**Exercise brief:** Among the lines below, restate word for word only those from the line with "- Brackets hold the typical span" through the line with "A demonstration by", with both end lines kept.
------ Available data
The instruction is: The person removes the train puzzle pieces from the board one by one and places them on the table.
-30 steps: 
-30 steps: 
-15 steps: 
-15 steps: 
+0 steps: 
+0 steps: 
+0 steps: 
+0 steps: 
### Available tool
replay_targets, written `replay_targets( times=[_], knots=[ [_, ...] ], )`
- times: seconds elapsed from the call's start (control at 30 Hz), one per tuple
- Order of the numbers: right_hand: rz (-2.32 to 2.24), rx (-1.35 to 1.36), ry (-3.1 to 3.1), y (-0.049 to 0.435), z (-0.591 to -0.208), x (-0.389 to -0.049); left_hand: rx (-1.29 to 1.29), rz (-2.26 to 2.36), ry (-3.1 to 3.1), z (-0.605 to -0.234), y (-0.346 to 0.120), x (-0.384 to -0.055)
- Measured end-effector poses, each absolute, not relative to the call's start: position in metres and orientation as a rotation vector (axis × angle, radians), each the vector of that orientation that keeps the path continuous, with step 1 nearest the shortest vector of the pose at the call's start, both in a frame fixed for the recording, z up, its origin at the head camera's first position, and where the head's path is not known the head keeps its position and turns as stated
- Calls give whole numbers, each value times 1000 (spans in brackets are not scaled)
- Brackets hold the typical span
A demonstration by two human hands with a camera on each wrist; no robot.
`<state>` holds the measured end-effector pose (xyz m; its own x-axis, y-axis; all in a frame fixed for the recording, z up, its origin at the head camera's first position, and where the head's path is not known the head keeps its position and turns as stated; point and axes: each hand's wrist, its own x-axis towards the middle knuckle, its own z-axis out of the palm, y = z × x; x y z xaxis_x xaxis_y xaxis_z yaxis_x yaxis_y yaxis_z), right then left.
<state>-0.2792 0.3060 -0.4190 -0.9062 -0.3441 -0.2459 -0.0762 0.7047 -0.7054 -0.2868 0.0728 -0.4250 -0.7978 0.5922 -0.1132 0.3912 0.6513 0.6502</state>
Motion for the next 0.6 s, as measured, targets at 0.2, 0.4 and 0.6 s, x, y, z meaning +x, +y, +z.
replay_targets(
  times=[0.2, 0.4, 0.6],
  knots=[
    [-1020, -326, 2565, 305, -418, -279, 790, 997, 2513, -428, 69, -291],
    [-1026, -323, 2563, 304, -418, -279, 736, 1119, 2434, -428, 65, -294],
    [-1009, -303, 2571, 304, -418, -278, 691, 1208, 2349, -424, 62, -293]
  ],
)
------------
**Task answer:**
- Brackets hold the typical span
A demonstration by two human hands with a camera on each wrist; no robot.

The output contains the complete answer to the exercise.